I am aware that by recommending the aid of a critic, I’m asking you to surmount a large portion of your fear at the outset. In fact, many novice speakers worry most about the presence of friends and loved ones at public events. If your anxiety is made worse by the thought that people you know will be at your event—and it is not a wedding or some other social function—by all means banish them. It is, nevertheless, a very good idea to find one person you can practice your talk with in advance.
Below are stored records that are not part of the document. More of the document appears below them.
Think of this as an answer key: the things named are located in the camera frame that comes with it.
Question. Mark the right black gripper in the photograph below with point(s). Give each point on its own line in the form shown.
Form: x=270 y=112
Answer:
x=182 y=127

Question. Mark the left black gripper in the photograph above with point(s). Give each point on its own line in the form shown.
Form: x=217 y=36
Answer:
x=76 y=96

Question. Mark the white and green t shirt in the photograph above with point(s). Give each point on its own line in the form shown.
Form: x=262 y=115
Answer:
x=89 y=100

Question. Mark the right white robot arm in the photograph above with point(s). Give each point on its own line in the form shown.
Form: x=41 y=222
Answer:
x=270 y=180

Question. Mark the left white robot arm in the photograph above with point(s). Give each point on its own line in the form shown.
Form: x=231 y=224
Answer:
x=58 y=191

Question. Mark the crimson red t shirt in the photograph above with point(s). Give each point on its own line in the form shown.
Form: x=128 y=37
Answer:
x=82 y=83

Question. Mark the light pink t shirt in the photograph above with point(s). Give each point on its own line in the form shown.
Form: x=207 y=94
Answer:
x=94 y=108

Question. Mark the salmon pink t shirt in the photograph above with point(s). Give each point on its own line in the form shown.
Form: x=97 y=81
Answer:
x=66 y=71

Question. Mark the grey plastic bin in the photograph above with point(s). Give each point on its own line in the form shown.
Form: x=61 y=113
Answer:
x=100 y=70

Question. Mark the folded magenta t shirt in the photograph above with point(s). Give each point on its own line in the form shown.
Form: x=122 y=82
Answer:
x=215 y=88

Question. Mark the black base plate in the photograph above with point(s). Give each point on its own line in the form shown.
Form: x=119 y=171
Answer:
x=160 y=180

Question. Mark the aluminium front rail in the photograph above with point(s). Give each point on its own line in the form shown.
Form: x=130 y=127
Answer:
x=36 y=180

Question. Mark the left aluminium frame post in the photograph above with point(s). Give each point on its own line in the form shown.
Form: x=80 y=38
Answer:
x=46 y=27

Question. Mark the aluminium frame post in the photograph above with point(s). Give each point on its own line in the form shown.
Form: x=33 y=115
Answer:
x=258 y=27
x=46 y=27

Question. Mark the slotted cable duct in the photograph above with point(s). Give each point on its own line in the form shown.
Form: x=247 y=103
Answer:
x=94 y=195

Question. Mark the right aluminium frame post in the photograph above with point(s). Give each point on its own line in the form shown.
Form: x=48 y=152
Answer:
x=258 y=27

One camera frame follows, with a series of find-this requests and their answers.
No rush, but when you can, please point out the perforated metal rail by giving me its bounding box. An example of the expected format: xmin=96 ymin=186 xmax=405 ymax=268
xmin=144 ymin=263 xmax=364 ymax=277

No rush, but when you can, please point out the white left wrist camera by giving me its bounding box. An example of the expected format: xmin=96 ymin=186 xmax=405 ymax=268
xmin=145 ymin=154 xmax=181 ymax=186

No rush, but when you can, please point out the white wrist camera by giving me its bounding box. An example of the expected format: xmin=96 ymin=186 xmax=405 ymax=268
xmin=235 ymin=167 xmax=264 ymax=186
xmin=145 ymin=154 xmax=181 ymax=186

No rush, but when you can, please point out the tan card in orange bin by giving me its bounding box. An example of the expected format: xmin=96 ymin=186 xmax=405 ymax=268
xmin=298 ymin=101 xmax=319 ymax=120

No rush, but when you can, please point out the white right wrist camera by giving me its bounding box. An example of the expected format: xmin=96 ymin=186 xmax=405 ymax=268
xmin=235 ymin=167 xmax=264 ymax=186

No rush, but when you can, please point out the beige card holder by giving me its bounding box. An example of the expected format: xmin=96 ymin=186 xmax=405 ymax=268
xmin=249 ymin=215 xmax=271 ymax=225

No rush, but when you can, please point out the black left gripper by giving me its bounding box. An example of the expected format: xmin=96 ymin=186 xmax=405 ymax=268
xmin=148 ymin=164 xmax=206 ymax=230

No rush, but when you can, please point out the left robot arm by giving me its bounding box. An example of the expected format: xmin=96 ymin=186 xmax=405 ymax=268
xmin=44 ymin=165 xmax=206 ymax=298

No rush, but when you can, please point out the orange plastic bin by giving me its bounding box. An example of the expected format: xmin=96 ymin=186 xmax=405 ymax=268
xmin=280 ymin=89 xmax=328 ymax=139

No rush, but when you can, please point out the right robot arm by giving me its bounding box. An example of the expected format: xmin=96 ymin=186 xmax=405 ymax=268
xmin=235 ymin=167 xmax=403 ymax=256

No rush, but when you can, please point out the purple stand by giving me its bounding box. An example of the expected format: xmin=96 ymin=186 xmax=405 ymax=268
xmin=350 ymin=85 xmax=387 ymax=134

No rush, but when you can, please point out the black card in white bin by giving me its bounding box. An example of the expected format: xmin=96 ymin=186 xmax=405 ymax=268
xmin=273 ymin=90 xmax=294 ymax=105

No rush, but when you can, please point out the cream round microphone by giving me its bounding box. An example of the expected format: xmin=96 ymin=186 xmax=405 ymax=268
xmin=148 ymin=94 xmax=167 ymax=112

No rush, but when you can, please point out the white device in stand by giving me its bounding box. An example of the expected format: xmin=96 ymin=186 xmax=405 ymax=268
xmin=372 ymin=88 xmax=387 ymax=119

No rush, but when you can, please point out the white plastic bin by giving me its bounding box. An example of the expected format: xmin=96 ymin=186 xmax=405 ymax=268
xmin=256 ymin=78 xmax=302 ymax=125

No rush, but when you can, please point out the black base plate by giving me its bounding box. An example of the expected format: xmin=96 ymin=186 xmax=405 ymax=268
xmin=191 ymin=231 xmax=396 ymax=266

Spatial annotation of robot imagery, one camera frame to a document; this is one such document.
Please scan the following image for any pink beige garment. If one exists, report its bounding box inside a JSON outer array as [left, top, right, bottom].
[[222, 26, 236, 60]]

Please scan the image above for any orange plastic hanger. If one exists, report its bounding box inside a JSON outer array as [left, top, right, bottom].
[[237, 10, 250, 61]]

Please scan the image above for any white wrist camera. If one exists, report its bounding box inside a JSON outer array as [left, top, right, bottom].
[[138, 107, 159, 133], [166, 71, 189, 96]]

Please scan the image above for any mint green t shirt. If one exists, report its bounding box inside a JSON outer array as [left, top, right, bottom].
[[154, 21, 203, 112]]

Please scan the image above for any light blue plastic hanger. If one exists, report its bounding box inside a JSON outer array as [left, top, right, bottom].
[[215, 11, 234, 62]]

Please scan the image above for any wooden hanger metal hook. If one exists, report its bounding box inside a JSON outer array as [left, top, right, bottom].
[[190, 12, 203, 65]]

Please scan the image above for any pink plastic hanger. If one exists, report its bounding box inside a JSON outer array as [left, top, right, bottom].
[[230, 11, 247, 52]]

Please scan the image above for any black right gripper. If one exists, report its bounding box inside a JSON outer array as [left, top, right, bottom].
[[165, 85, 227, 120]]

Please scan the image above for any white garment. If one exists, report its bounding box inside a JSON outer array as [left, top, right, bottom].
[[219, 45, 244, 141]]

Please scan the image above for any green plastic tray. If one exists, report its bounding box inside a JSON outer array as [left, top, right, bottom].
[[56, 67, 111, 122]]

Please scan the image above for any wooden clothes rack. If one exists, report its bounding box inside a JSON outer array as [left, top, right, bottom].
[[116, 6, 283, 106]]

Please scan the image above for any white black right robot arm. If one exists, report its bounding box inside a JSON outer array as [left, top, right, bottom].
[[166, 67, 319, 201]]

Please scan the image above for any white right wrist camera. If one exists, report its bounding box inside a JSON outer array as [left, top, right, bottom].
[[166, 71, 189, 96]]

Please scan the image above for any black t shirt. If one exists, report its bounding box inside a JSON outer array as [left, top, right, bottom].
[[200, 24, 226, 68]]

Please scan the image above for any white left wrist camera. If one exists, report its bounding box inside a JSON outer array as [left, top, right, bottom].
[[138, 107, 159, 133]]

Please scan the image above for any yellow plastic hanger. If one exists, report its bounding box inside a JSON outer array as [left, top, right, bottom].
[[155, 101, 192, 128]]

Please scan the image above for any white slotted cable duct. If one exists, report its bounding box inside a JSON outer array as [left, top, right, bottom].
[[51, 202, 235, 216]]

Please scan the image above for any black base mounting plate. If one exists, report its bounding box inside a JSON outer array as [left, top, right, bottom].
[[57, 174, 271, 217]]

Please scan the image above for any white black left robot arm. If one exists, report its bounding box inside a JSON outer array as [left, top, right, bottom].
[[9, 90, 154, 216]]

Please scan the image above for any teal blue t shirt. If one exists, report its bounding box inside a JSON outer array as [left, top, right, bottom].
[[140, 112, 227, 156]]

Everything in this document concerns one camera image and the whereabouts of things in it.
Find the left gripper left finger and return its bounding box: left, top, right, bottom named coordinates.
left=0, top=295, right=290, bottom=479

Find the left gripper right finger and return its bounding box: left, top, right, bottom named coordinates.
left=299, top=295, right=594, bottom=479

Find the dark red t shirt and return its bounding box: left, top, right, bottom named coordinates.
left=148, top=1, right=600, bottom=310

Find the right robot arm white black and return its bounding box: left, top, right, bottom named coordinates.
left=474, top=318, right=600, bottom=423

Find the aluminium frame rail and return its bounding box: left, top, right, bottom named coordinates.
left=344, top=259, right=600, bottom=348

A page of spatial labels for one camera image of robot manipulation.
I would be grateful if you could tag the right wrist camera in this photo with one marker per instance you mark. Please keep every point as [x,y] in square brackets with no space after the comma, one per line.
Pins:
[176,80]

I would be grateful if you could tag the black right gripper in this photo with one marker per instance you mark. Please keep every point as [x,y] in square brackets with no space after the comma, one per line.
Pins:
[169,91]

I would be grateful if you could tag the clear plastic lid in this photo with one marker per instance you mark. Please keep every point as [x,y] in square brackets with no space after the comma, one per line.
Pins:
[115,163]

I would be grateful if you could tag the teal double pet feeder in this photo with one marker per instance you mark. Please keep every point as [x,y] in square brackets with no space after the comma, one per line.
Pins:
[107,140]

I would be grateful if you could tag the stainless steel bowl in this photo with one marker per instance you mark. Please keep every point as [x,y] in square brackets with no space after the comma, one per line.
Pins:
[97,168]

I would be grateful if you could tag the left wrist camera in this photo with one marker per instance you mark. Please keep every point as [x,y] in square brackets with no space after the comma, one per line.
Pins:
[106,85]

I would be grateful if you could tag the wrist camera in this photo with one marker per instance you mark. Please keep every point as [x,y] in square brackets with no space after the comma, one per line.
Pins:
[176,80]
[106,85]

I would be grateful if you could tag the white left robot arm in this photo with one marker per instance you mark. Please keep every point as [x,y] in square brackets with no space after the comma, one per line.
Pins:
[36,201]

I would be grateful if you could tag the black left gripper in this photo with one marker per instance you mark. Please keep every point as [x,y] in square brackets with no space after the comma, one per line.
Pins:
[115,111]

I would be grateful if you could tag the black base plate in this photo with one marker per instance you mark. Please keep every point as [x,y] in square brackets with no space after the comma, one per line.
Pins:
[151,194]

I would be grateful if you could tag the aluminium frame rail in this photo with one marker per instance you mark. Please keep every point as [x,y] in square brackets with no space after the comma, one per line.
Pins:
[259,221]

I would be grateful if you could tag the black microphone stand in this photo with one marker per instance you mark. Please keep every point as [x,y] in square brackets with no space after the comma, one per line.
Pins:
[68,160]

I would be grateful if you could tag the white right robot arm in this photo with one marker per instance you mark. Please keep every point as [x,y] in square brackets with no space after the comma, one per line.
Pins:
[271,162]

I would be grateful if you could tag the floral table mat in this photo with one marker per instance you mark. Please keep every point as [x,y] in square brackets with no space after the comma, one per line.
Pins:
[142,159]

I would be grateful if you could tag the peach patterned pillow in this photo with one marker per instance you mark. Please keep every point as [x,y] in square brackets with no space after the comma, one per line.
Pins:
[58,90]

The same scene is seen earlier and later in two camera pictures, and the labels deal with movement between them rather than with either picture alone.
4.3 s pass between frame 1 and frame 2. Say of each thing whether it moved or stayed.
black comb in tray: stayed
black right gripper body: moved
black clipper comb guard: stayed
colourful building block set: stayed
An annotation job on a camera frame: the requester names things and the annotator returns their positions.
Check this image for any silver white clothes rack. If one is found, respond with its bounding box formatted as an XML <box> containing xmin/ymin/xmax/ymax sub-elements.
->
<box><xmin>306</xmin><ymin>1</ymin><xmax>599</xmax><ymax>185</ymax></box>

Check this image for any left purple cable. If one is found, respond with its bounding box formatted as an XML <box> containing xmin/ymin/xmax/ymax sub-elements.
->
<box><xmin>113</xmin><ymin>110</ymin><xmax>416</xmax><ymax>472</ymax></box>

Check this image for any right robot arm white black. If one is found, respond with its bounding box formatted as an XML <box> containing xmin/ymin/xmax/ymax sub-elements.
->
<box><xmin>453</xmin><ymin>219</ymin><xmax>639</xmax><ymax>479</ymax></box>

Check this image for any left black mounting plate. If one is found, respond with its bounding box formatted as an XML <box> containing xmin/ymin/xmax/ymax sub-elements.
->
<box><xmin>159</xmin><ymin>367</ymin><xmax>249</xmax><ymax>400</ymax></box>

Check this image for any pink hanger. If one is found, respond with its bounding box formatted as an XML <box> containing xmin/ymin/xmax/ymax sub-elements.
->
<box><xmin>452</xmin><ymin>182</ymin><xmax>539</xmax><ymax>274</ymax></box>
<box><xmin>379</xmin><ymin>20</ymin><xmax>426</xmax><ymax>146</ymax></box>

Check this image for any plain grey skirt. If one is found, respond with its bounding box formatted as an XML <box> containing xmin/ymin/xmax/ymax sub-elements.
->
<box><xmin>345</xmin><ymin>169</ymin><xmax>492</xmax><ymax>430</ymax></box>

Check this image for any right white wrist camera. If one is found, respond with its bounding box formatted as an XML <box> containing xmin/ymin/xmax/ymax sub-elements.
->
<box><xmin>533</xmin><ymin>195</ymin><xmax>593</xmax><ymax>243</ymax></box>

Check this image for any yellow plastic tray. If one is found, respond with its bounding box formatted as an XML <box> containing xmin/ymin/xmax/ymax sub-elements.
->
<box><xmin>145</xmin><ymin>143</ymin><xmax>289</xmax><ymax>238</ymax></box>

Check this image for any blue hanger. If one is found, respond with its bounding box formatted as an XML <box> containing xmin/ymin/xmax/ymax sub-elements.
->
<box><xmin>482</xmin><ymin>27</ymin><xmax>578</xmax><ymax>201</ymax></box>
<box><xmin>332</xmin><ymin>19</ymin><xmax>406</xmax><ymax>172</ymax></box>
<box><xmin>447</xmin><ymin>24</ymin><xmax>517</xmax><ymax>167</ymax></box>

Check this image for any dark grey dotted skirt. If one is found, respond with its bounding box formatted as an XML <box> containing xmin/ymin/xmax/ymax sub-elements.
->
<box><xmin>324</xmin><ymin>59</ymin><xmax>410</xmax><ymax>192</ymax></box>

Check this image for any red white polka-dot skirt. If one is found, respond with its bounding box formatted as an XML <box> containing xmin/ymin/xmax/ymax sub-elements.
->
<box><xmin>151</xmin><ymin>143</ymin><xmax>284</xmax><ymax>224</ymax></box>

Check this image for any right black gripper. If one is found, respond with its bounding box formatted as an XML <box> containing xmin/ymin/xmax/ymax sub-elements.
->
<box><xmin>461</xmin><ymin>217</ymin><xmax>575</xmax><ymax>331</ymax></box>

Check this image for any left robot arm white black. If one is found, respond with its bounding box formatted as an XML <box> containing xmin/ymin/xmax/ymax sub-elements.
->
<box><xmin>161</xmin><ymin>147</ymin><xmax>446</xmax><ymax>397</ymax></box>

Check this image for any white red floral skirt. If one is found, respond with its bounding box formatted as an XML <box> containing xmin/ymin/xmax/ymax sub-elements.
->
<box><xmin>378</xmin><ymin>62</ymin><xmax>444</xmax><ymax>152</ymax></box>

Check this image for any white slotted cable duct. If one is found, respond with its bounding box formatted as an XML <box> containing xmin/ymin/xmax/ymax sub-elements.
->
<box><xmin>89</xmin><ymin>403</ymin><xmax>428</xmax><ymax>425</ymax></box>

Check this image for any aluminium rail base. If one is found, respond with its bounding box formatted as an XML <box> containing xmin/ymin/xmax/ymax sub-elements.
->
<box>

And make this practice as realistic as possible. Allow yourself a few false starts, perhaps, but thereafter pretend that you are at the event itself: If you make a mistake, you cannot just quit and start over. Once you have gone through your talk a few times, and your friend has heard the worst you can deliver, an important transformation will have occurred: You will be impervious to embarrassment. Provided you can trust this person’s judgment regarding tone and content, he or she will be an indispensable resource for you when preparing talks in the future.

7. Say it
If you’ve done your work beforehand, the event itself should hold few surprises. Needless to say, it is much better to arrive at the venue early, and pass the time in the green room or at a nearby coffee shop, than to be late and flustered. I recommend that once you finally take the stage, you speak to your audience as if you were having a real conversation—not like Pericles singing the praises of the Athenian dead. Admittedly, this opinion makes a virtue of necessity, because I am no Pericles. Speaking in a tone and cadence appropriate to a normal conversation will never produce great oratory: You will not sound like Martin Luther King, Jr. (or Hitler). For this reason, you are unlikely to elicit shouts of jubilation from your audience or inspire a riot. And while an informal mode of speech may be good in a hall, it often lacks some of the energy that people expect on television. Long pauses, for instance, can be effective in person but boring on video. Nevertheless, speaking naturally allows one to stand free of all pretense.

In any case, you will probably feel less like MLK when you appear on stage than like yourself under pressure.  Many novice speakers apologize to their audience for being nervous. I recommend that you not do this. It takes the audience’s attention away from whatever it is they came to hear you say—and the less time the audience spends worrying about you, the better. As I’ve said, people rarely appear as nervous as they feel. I once witnessed a speaker produce what seemed like a gallon of sweat over the course of a scientific presentation. At the end of the hour, he looked like had been sprayed with a hose. But I can remember marveling at the fact that he didn’t seem nervous. I suppose he must have been terrified, but his talk was entirely lucid and quite interesting. I left the hall wondering whether he had some problem regulating his body temperature. Had he announced that he was nervous at the outset, however, the subsequent hour of waterworks would have been harrowing to behold.

Finally, it is worth remembering that most audiences are extremely supportive. With some obvious exceptions, the people you are speaking to want to understand what you have come to say. They want you to give a good talk. They are not waiting for you to fail. Recall why you took the stage in the first place: You have something that you believe is worth communicating. What might have once seemed like a high wire act is, in the end, quite simple: You are merely having a conversation with your fellow human beings.